Gostorg

from Wikipedia, the free encyclopedia

A Gostorg (russ .: Gosudarstvennaja importno-éksportnaja torgovaja kontora) was a state import - and export - trading post of the way through Soviet Russia from April 1922 in all Union republics were established and major economic centers of the country.

The Soviet foreign trade monopoly serving the Gostorgi as organs of should the People's Commissariat of Foreign Trade (NKVT) according to the schedule it available for export provided goods and the sale of imported goods to state and private companies to carry out, with mainly the way a commission basis handover has been selected. Unlike in the case of direct organs, the state's exclusion of liability was ensured by the allocation of the rights of a legal person. In foreign markets, the Gostorgi were only allowed to act through the mediation of commercial agencies , a system that enabled the NKVT to have comprehensive control of business activities abroad. In 1925 they employed more than 3,000 workers and had to finance themselves from the profits made in the financial year, which required work according to commercial principles. Increasingly, however, companies such as the special foreign trade stock corporations took the place of the Gostorgi, which became meaningless after the reorganization of the Soviet foreign trade apparatus in 1930 and wound up in 1931.

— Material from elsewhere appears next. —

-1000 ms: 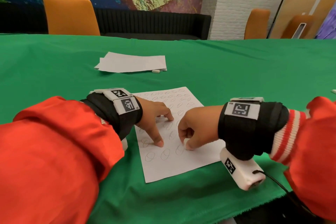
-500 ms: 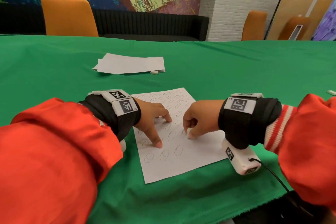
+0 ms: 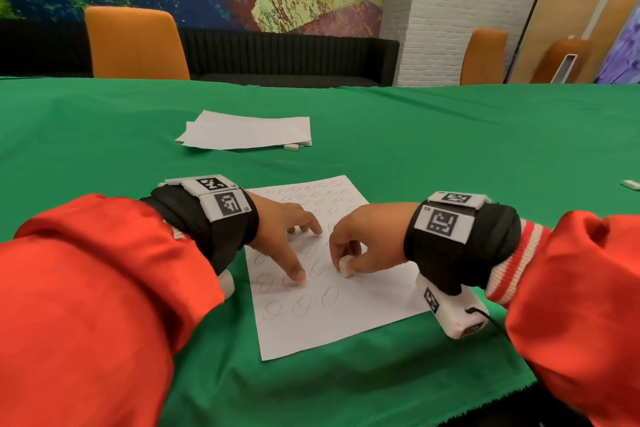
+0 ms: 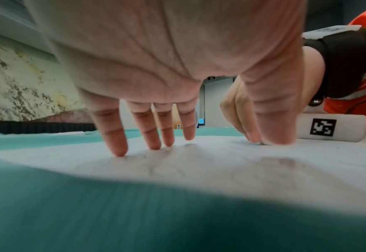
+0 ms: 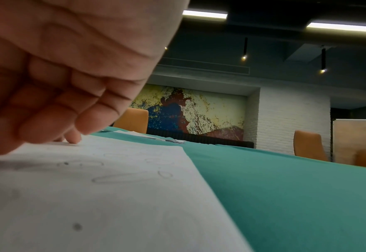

The ramification of the Soviet state trade at the time of Gostorg was also thematized by Dziga Wertow's film One Sixth of the Earth (1926).

literature

  • Walter Hahn / Apastol von Lilienfeld-Toal: The new course in Russia: Economic laws of the Soviet government , Verlag Fischer in Komm, Jena 1923, p. 100 f.
  • Hubert Schneider: The Soviet foreign trade monopoly 1920-1925 , Verlag Wissenschaft und Politik, Cologne 1973, pp. 78–79, ISBN 3-8046-8471-8 .
  • Kaspar-Dietrich Freymuth: The historical development of the organizational forms of Soviet foreign trade (1917-1961) , in: Reports of the Eastern European Institute at the Free University of Berlin, Berlin 1963, p. 34 u. 69-70.

Individual evidence

  1. ^ John Quigley: The Soviet Foreign Trade Monopoly: Institutions and Laws , Ohio State University Press, Columbus 1974, p. 51.